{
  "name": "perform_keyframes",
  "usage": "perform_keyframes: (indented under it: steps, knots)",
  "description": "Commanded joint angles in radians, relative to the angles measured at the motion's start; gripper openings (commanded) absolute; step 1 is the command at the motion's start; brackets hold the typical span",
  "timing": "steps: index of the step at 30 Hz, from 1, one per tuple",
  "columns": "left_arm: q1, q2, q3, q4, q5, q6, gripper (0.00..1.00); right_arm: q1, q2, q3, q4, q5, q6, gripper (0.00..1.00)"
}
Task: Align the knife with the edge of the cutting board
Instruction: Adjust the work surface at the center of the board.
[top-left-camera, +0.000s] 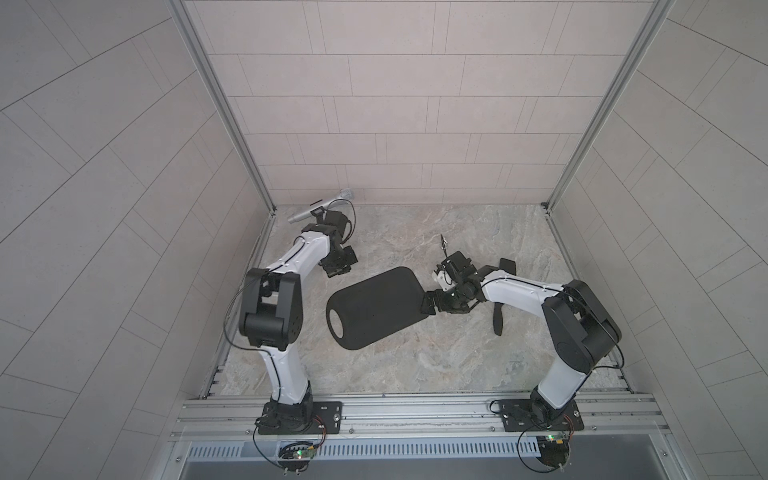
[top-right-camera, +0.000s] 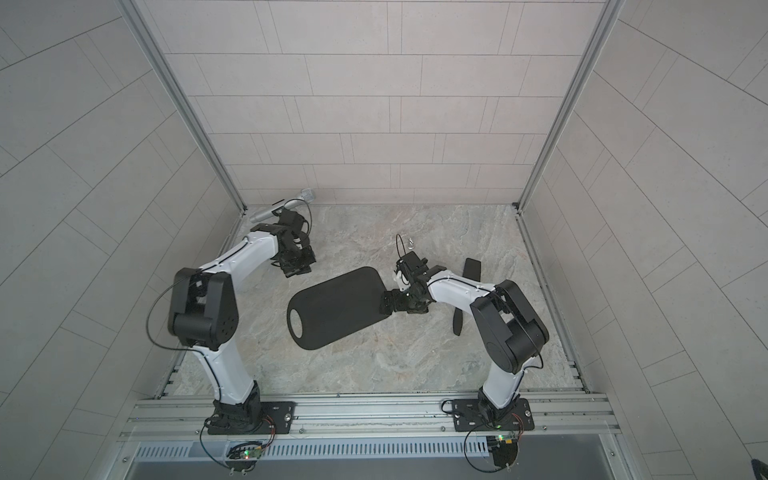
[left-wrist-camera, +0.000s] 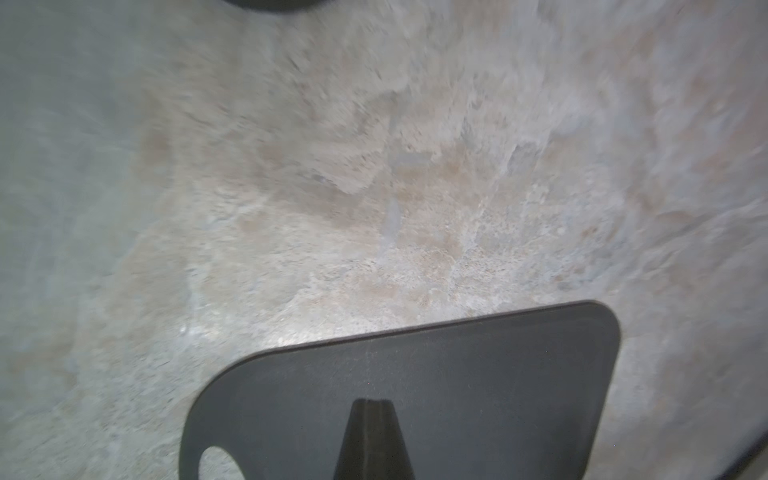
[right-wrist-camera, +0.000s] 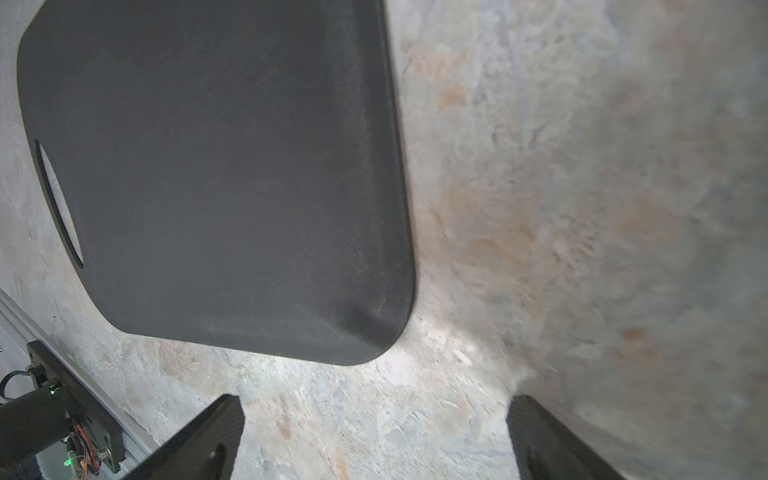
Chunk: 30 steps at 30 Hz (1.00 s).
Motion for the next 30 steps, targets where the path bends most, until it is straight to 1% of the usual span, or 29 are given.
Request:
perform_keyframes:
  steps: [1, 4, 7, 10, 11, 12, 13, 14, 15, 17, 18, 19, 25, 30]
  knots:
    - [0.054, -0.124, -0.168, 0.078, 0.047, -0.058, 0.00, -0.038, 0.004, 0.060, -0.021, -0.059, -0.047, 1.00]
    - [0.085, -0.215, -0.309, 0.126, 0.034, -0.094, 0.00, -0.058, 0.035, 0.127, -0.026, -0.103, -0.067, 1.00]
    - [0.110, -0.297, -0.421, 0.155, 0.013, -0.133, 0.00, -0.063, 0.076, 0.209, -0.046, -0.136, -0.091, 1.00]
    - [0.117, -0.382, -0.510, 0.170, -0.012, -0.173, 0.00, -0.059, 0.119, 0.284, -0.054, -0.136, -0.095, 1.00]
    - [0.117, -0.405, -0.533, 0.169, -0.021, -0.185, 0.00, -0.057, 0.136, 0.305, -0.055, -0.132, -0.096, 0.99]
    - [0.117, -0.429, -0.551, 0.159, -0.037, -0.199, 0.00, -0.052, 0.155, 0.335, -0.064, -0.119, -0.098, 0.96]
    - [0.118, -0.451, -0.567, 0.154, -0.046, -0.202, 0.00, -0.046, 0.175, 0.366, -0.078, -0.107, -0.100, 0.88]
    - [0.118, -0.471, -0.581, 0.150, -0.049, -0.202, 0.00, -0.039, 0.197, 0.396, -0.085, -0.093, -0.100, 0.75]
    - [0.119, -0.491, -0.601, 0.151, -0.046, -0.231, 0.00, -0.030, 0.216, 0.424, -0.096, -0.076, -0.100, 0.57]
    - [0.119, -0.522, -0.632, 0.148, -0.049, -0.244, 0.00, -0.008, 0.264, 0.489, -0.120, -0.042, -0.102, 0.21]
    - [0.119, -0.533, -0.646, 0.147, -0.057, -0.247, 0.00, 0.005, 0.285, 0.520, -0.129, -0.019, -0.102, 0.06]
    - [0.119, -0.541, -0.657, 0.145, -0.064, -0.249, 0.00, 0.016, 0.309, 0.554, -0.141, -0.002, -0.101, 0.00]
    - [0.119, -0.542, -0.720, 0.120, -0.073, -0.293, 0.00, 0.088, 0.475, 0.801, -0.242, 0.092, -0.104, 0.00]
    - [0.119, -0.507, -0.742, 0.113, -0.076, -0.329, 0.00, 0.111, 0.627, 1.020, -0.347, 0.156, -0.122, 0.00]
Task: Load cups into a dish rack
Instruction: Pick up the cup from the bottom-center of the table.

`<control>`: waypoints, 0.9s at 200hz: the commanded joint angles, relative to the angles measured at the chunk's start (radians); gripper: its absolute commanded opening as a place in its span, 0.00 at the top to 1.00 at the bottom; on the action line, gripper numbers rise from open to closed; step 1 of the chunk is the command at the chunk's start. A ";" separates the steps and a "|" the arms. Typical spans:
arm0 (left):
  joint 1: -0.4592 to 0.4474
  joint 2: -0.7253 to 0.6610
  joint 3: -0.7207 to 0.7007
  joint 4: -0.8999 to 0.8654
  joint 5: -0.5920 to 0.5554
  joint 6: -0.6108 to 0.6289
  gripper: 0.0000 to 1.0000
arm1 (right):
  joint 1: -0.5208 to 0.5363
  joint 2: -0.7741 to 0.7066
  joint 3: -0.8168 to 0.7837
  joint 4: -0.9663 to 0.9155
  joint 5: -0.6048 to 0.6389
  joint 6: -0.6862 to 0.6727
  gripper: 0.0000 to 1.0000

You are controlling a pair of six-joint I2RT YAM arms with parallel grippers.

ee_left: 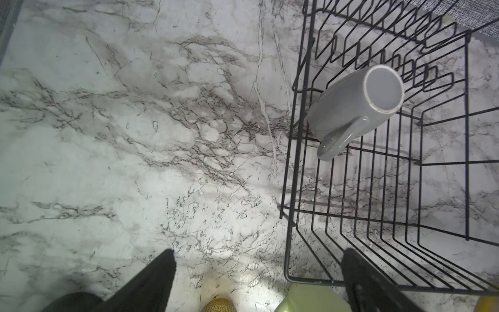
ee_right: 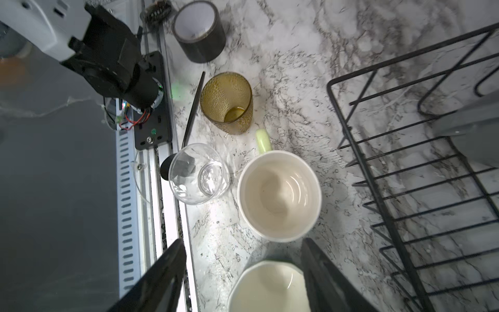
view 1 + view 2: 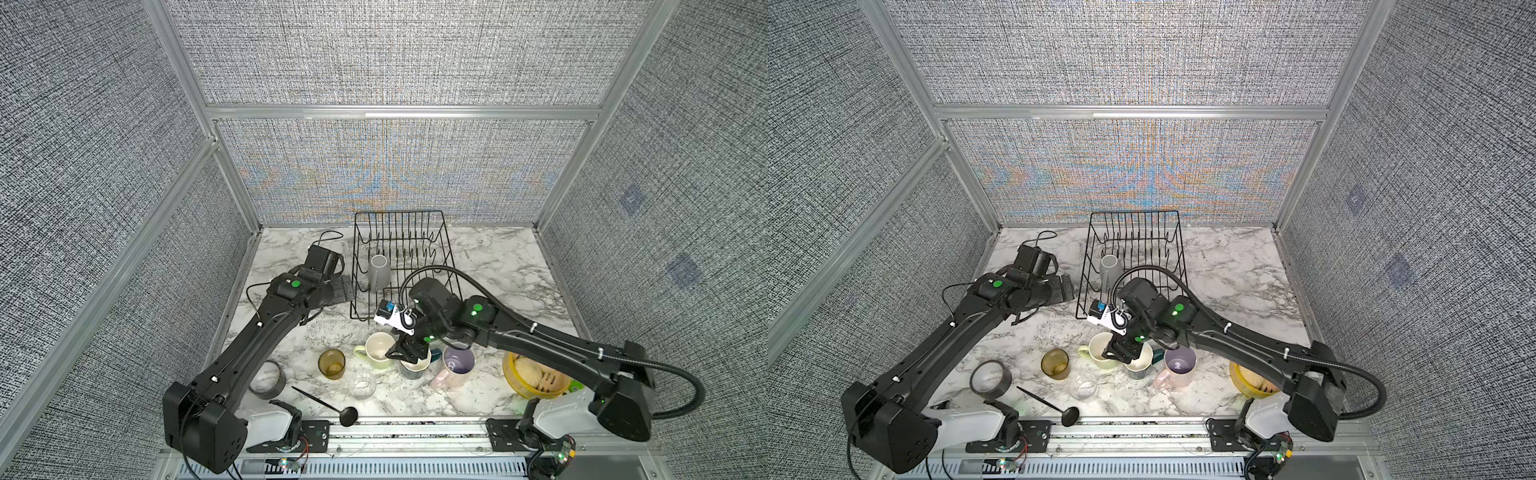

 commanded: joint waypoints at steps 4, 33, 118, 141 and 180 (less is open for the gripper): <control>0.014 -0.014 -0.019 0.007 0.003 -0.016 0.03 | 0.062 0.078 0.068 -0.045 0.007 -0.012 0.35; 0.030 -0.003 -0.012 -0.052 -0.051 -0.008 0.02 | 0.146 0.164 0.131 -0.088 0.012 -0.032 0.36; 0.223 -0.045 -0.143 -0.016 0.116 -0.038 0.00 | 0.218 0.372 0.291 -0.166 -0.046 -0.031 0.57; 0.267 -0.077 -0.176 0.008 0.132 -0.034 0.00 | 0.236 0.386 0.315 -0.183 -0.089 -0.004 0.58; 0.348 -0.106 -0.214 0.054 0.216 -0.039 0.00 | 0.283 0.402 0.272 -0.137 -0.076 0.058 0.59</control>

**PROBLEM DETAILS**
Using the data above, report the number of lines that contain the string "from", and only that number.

**RESULT OF THE TASK**
3